======== Data shown ========

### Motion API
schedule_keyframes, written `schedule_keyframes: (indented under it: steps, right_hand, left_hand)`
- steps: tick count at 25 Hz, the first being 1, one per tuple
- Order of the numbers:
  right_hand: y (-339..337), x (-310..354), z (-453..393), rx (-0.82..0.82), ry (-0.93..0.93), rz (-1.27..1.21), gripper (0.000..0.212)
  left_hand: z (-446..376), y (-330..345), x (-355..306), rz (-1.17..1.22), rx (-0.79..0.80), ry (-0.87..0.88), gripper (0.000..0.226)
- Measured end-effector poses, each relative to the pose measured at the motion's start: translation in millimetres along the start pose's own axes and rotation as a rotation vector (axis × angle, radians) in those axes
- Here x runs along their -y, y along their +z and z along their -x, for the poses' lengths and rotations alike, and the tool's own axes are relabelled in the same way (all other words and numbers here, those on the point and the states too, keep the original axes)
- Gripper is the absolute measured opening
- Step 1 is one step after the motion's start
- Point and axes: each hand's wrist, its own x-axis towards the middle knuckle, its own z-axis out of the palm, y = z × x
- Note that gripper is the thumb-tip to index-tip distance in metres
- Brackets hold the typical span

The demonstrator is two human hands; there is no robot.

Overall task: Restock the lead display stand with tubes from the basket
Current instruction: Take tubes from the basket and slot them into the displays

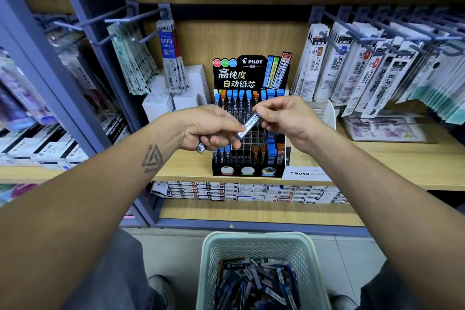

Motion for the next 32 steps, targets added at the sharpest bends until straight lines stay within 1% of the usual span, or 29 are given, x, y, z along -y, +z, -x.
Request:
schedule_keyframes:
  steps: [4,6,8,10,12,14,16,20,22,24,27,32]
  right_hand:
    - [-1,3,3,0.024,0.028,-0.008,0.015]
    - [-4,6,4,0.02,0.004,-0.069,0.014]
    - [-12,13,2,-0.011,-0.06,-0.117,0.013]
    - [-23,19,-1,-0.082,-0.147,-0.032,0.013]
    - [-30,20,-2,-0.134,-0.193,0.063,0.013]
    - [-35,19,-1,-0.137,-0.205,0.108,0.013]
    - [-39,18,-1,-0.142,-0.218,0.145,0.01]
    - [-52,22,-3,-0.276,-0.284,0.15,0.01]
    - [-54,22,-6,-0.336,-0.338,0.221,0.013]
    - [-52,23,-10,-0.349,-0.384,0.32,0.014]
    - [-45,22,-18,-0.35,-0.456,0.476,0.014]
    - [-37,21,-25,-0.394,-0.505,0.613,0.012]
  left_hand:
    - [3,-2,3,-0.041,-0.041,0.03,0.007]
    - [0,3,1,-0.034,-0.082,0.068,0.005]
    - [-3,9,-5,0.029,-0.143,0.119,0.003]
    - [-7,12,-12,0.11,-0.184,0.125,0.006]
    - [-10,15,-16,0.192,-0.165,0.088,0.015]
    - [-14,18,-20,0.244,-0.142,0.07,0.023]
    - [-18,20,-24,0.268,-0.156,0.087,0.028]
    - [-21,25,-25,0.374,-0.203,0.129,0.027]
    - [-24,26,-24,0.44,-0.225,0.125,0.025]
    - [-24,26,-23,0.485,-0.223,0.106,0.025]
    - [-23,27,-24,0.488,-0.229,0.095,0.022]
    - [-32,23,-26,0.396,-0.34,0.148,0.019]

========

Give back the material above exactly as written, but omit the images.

### Motion API
schedule_keyframes, written `schedule_keyframes: (indented under it: steps, right_hand, left_hand)`
- steps: tick count at 25 Hz, the first being 1, one per tuple
- Order of the numbers:
  right_hand: y (-339..337), x (-310..354), z (-453..393), rx (-0.82..0.82), ry (-0.93..0.93), rz (-1.27..1.21), gripper (0.000..0.212)
  left_hand: z (-446..376), y (-330..345), x (-355..306), rz (-1.17..1.22), rx (-0.79..0.80), ry (-0.87..0.88), gripper (0.000..0.226)
- Measured end-effector poses, each relative to the pose measured at the motion's start: translation in millimetres along the start pose's own axes and rotation as a rotation vector (axis × angle, radians) in those axes
- Here x runs along their -y, y along their +z and z along their -x, for the poses' lengths and rotations alike, and the tool's own axes are relabelled in the same way (all other words and numbers here, those on the point and the states too, keep the original axes)
- Gripper is the absolute measured opening
- Step 1 is one step after the motion's start
- Point and axes: each hand's wrist, its own x-axis towards the middle knuckle, its own z-axis out of the palm, y = z × x
- Note that gripper is the thumb-tip to index-tip distance in metres
- Brackets hold the typical span

The demonstrator is two human hands; there is no robot.

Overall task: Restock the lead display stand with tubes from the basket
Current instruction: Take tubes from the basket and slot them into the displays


Motion for the next 32 steps, targets added at the sharpest bends until straight lines stay within 1% of the usual span, or 29 are given, x, y, z along -y, +z, -x.
Request:
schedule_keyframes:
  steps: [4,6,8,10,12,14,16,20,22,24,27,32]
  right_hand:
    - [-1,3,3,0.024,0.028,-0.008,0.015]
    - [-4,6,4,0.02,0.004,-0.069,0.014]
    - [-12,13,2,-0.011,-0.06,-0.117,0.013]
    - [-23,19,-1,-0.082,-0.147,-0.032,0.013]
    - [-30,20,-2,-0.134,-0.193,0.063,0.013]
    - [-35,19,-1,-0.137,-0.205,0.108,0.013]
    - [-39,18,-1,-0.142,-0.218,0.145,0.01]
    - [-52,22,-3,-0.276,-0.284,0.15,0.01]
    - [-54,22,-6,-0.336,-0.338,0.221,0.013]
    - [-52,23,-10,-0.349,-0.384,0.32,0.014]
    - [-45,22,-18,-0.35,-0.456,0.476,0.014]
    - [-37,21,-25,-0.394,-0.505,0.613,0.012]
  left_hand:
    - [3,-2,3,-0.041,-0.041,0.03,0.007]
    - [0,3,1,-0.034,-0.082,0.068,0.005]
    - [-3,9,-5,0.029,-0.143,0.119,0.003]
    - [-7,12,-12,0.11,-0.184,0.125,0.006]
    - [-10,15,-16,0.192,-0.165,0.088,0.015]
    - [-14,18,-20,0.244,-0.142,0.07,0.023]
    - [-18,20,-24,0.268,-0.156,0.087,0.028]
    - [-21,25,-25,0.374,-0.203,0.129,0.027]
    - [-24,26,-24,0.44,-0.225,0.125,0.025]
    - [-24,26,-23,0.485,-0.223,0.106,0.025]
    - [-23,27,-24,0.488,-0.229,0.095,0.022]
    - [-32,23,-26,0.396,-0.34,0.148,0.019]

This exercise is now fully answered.